Endometriosis refers to tissue that is similar to the lining of the uterine cavity but grows outside the uterus. Its cause is unknown, but the most common theory is retrograde menstruation, which suggests that during a woman’s period, some of the blood flows backward through the fallopian tubes and implants uterine cells. Yeung notes that there are several issues with this theory. “In rare cases, endometriosis has been found in parts of the body menstrual flow could not reach, and it’s been present in girls before they start their cycle, women after menopause and very rarely men,” he says. “Also, if retrograde menstruation was the cause, there would be a very high recurrence rate because cells would reimplant with each cycle, but evidence suggests this is not happening.” He says a study conducted by Saint Louis University School of Medicine found that after two years, there was no recurrence of endometriosis among patients who had the tissue removed.
According to Mohrman, up to seven percent of women may suffer from the condition, but the only way to diagnose it is surgically.
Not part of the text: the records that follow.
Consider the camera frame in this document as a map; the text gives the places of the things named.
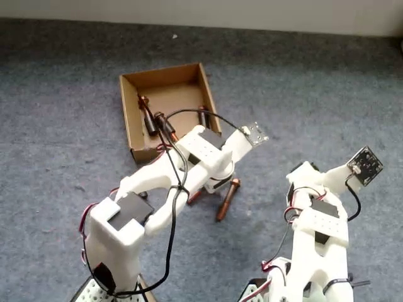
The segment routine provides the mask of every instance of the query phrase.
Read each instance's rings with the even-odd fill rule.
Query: black wire
[[[211,112],[209,110],[202,110],[202,109],[180,109],[180,110],[176,110],[170,114],[168,114],[165,118],[164,124],[162,125],[163,129],[165,132],[167,132],[167,126],[166,123],[168,121],[168,119],[172,118],[174,115],[178,115],[180,113],[184,113],[184,112],[202,112],[205,113],[207,115],[212,115],[215,116],[217,118],[219,118],[220,120],[226,122],[228,125],[230,125],[231,127],[235,128],[236,130],[239,130],[243,135],[246,136],[246,133],[244,133],[244,130],[242,128],[236,127],[233,123],[231,123],[229,120],[227,120],[226,118],[218,115],[217,113]],[[175,146],[175,143],[172,141],[172,138],[170,136],[167,136],[168,142],[170,145],[172,145],[172,148],[175,149],[175,151],[178,153],[178,155],[181,157],[183,165],[184,165],[184,176],[183,176],[183,180],[182,183],[184,185],[184,183],[187,180],[188,177],[188,161],[187,159],[184,157],[183,153],[180,151],[180,149]]]
[[[268,272],[272,271],[273,269],[279,269],[280,270],[281,275],[283,275],[284,286],[287,286],[287,281],[285,279],[285,274],[284,274],[283,270],[281,269],[281,267],[280,266],[270,266],[270,269],[268,270]]]
[[[145,294],[143,294],[142,296],[143,296],[144,302],[149,302],[149,299],[147,298],[147,296]]]
[[[145,103],[144,103],[143,105],[144,105],[145,110],[147,110],[148,113],[150,114],[150,117],[152,118],[152,122],[155,123],[155,121],[154,121],[154,115],[152,114],[150,108],[149,108],[148,105],[145,104]],[[175,176],[176,176],[176,178],[178,179],[178,184],[181,184],[181,179],[179,178],[179,174],[178,174],[178,172],[177,172],[177,170],[176,170],[176,168],[175,168],[175,164],[174,164],[174,162],[173,162],[173,160],[172,160],[171,154],[169,154],[169,152],[168,152],[168,151],[169,151],[169,148],[168,148],[168,146],[167,146],[167,144],[166,144],[166,142],[165,142],[165,140],[164,140],[164,137],[163,137],[163,135],[162,135],[162,133],[161,133],[161,129],[158,128],[158,132],[157,132],[157,133],[158,133],[159,139],[161,140],[161,143],[163,144],[164,149],[165,149],[165,151],[166,151],[166,153],[167,153],[167,155],[168,155],[169,161],[171,162],[172,168],[174,169]]]
[[[175,237],[175,228],[176,228],[176,200],[180,194],[181,190],[177,190],[172,202],[172,224],[171,224],[171,233],[169,235],[169,242],[168,242],[168,248],[167,248],[167,253],[166,253],[166,261],[165,261],[165,273],[164,276],[155,282],[153,285],[141,289],[139,291],[120,291],[115,294],[117,298],[121,298],[121,296],[126,296],[126,295],[134,295],[134,294],[144,294],[148,291],[152,291],[153,289],[157,288],[160,286],[165,280],[168,278],[169,275],[169,266],[170,266],[170,261],[171,261],[171,253],[172,253],[172,246],[174,242],[174,237]]]
[[[351,280],[348,279],[348,278],[330,280],[330,281],[326,284],[326,286],[323,288],[323,290],[322,290],[323,295],[326,295],[327,290],[328,290],[333,284],[336,284],[336,283],[344,283],[344,282],[350,283]]]
[[[280,253],[280,250],[283,247],[283,244],[284,244],[284,241],[285,241],[285,237],[287,237],[288,231],[290,229],[290,225],[291,225],[290,223],[287,224],[287,228],[285,229],[284,236],[283,236],[283,238],[282,238],[282,240],[281,240],[281,242],[280,242],[280,244],[279,244],[279,246],[277,248],[277,251],[275,252],[274,256],[272,256],[272,258],[270,258],[269,260],[266,261],[266,263],[270,263],[271,261],[273,261],[273,259],[277,257],[278,253]]]
[[[148,107],[146,104],[144,104],[144,105],[145,105],[144,108],[149,112],[149,114],[150,114],[151,116],[153,116],[152,113],[151,113],[151,111],[150,111],[150,109],[149,109],[149,107]],[[201,109],[181,109],[181,110],[174,111],[174,112],[172,112],[171,114],[167,115],[167,116],[166,116],[166,119],[165,119],[165,121],[164,121],[164,125],[163,125],[163,130],[164,130],[165,132],[167,132],[167,129],[166,129],[166,122],[167,122],[167,120],[168,120],[170,117],[172,117],[172,116],[174,116],[174,115],[177,115],[177,114],[179,114],[179,113],[182,113],[182,112],[204,112],[204,113],[206,113],[206,114],[208,114],[208,115],[216,116],[217,118],[220,118],[222,121],[226,122],[226,123],[227,123],[228,125],[230,125],[231,127],[235,128],[236,130],[241,131],[241,133],[243,133],[243,134],[246,136],[246,134],[244,133],[244,131],[243,131],[241,128],[236,127],[233,123],[231,123],[230,121],[226,120],[226,119],[223,118],[222,116],[218,115],[217,113],[213,113],[213,112],[209,112],[209,111],[201,110]],[[180,192],[183,191],[183,189],[184,189],[184,184],[185,184],[185,182],[186,182],[186,180],[187,180],[187,177],[188,177],[188,161],[187,161],[186,157],[183,155],[182,151],[180,151],[180,149],[175,145],[175,143],[172,141],[171,137],[168,135],[168,136],[167,136],[167,140],[168,140],[169,144],[172,145],[172,148],[175,149],[175,151],[178,153],[179,157],[181,157],[181,160],[182,160],[182,163],[183,163],[184,173],[183,173],[183,178],[182,178],[182,180],[181,180],[181,179],[179,178],[179,174],[178,174],[178,172],[177,172],[177,170],[176,170],[176,167],[175,167],[175,164],[174,164],[174,162],[173,162],[173,160],[172,160],[172,157],[171,157],[171,155],[169,154],[169,149],[168,149],[167,144],[166,144],[166,142],[165,142],[165,140],[164,140],[164,138],[163,138],[163,135],[162,135],[162,133],[161,133],[161,130],[158,131],[158,135],[159,135],[159,138],[161,139],[161,142],[162,142],[162,144],[163,144],[163,146],[164,146],[164,149],[165,149],[165,151],[166,151],[166,153],[167,153],[167,155],[168,155],[169,161],[171,162],[171,165],[172,165],[172,167],[173,167],[173,169],[174,169],[174,173],[175,173],[175,175],[176,175],[176,178],[178,179],[178,186],[177,186],[177,187],[179,188],[179,189],[176,191],[175,196],[174,196],[174,198],[173,198],[173,202],[172,202],[171,233],[170,233],[170,236],[169,236],[169,242],[168,242],[168,248],[167,248],[167,254],[166,254],[165,274],[164,274],[164,276],[163,276],[160,280],[158,280],[156,283],[154,283],[153,285],[151,285],[151,286],[149,286],[149,287],[147,287],[147,288],[145,288],[145,289],[140,289],[140,290],[138,290],[138,291],[121,291],[121,292],[118,292],[118,293],[115,293],[115,294],[110,294],[110,293],[108,293],[108,292],[109,292],[108,290],[104,289],[104,288],[99,284],[98,280],[95,278],[94,273],[93,273],[93,271],[91,270],[91,268],[90,268],[90,266],[89,266],[88,257],[87,257],[87,250],[86,250],[86,243],[85,243],[85,237],[83,236],[84,255],[85,255],[85,258],[86,258],[86,263],[87,263],[88,269],[89,269],[89,271],[90,271],[90,273],[91,273],[91,277],[97,282],[98,286],[99,286],[102,290],[106,291],[110,296],[114,296],[114,297],[116,297],[116,298],[122,298],[122,296],[127,296],[127,295],[131,296],[131,295],[135,295],[135,294],[141,294],[141,295],[143,295],[143,294],[145,294],[146,292],[152,291],[153,289],[155,289],[155,288],[157,288],[158,286],[160,286],[160,285],[168,278],[168,275],[169,275],[169,266],[170,266],[171,253],[172,253],[173,241],[174,241],[174,236],[175,236],[175,228],[176,228],[176,201],[177,201],[177,199],[178,199],[178,196],[179,196]]]
[[[354,196],[355,201],[357,202],[357,211],[356,211],[353,215],[351,215],[351,216],[347,219],[347,221],[351,221],[351,220],[357,218],[358,215],[361,213],[361,201],[360,201],[360,199],[358,198],[357,194],[354,192],[354,190],[353,190],[353,189],[350,187],[350,185],[348,184],[348,181],[349,181],[350,178],[351,178],[351,177],[347,177],[347,178],[346,178],[346,181],[344,182],[344,184],[346,185],[347,189],[350,191],[351,195]]]

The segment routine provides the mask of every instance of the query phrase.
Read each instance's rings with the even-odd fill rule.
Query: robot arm
[[[230,177],[234,163],[268,139],[257,124],[242,131],[236,130],[224,142],[211,130],[201,125],[194,127],[176,143],[189,165],[187,180],[182,183],[184,189],[175,187],[178,184],[175,171],[180,179],[184,175],[183,162],[175,150],[170,150],[174,167],[164,154],[153,164],[122,179],[114,201],[106,198],[94,207],[89,214],[86,256],[90,269],[104,288],[114,293],[132,291],[140,273],[143,242],[172,221],[175,196],[176,214],[179,214],[188,193],[196,192],[210,178]],[[137,194],[158,187],[169,191],[165,204],[154,212]]]
[[[348,216],[339,194],[347,189],[358,192],[383,169],[368,148],[362,148],[346,164],[325,173],[304,162],[287,179],[291,187],[287,203],[296,211],[291,220],[294,236],[292,259],[283,257],[265,262],[266,291],[259,301],[272,302],[353,302],[347,269]],[[247,298],[250,284],[241,297]]]

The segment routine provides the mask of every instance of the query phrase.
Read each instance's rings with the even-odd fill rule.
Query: red wire
[[[111,196],[114,192],[116,192],[117,190],[119,190],[119,187],[113,188],[110,192],[109,192],[109,196]]]
[[[292,199],[291,199],[290,206],[293,206],[293,205],[294,205],[294,195],[295,195],[295,193],[296,193],[298,190],[300,190],[300,189],[311,189],[311,190],[315,191],[315,193],[318,195],[318,199],[319,199],[319,200],[321,200],[321,199],[326,195],[326,193],[327,193],[327,191],[325,190],[325,193],[324,193],[323,195],[321,195],[317,190],[315,190],[315,189],[312,188],[312,187],[297,187],[297,188],[294,189],[294,191],[293,191],[293,193],[292,193]]]
[[[270,265],[271,265],[271,261],[265,261],[265,260],[262,261],[262,263],[261,263],[262,271],[267,272],[269,267],[270,267]]]
[[[167,144],[166,144],[166,147],[172,148],[172,145],[170,145],[170,144],[167,143]],[[156,149],[157,149],[158,152],[160,152],[160,151],[165,151],[165,146],[164,146],[163,143],[160,143],[159,145],[157,145]]]
[[[83,226],[84,226],[84,224],[85,224],[85,222],[86,222],[86,217],[87,217],[87,215],[88,215],[88,212],[89,212],[89,210],[90,210],[93,206],[95,206],[96,204],[98,204],[98,203],[91,203],[91,204],[89,204],[89,205],[87,206],[87,208],[85,208],[84,212],[83,212],[82,215],[81,215],[81,221],[80,221],[80,225],[79,225],[79,227],[78,227],[78,232],[79,232],[82,236],[85,236],[85,234],[83,234],[83,232],[82,232],[82,228],[83,228]]]

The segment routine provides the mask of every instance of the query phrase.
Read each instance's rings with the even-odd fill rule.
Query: white pegboard
[[[348,245],[348,226],[347,221],[332,217],[312,208],[304,209],[298,222],[299,229],[314,230],[330,237],[335,237],[344,246]]]
[[[209,169],[214,169],[221,163],[223,153],[201,136],[189,132],[177,143],[200,159]]]
[[[122,299],[115,299],[101,289],[98,284],[91,279],[87,285],[82,289],[80,295],[77,296],[72,302],[145,302],[141,295],[135,295]]]
[[[243,298],[245,298],[247,295],[253,293],[255,290],[257,290],[258,287],[254,284],[249,284],[247,286],[247,288],[244,291],[244,294],[242,295],[242,297],[240,298],[240,300],[242,300]],[[261,294],[257,294],[255,297],[251,298],[250,300],[248,300],[248,302],[264,302],[264,299],[262,297]]]

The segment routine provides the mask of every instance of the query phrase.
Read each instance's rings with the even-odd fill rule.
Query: brown box
[[[207,78],[201,63],[165,69],[123,74],[120,76],[123,112],[127,140],[136,162],[157,156],[158,136],[150,137],[144,124],[144,114],[139,108],[138,95],[149,98],[149,108],[165,115],[179,109],[197,109],[204,105],[216,113]],[[169,119],[181,138],[198,124],[196,112],[185,112]],[[210,116],[211,129],[221,134],[219,119]]]
Currently, there is no way to prevent endometriosis, but Mohrman says there are some factors believed to be connected to decreased risk. “Giving birth multiple times, breastfeeding and starting your period later are tied to lower incidence,” she explains. “These all relate to how often your ovaries are being suppressed.”
warning signs of endometriosis
>> Pelvic pain
>> Severe menstrual cramps
>> Pain with intercourse
>> Laparoscopy. To allow a patient to keep her reproductive options open, endometriosis often is removed surgically.
>> Hysterectomy. The uterus may be removed to treat endometriosis, but Yeung cautions that it may not eliminate the problem if the ovaries are left intact, which is often done to prevent surgical menopause. “By definition, endometriosis is outside the uterus, so it’s not going away if you just get a hysterectomy,” he says. “If the ovaries are there, they can stimulate the implanted cells, and the patient still experiences symptoms.” Hysterectomy can be combined with removal of the endometriosis, or if the patient is already close to menopause or has an increased risk of ovarian cancer, the ovaries can be removed as well.
>> Birth control. Mohrman says medical management of the painful periods associated with endometriosis includes oral contraceptives and IUDs to suppress ovulation. “Non-steroidal anti-inflammatories like ibuprofen also may be used at the start of a woman’s cycle,” she adds.
>> GNRH agonists and antagonists. These treatments temporarily induce menopause in the patient. This inhibits the production of hormones and stops the endometriosis from being stimulated.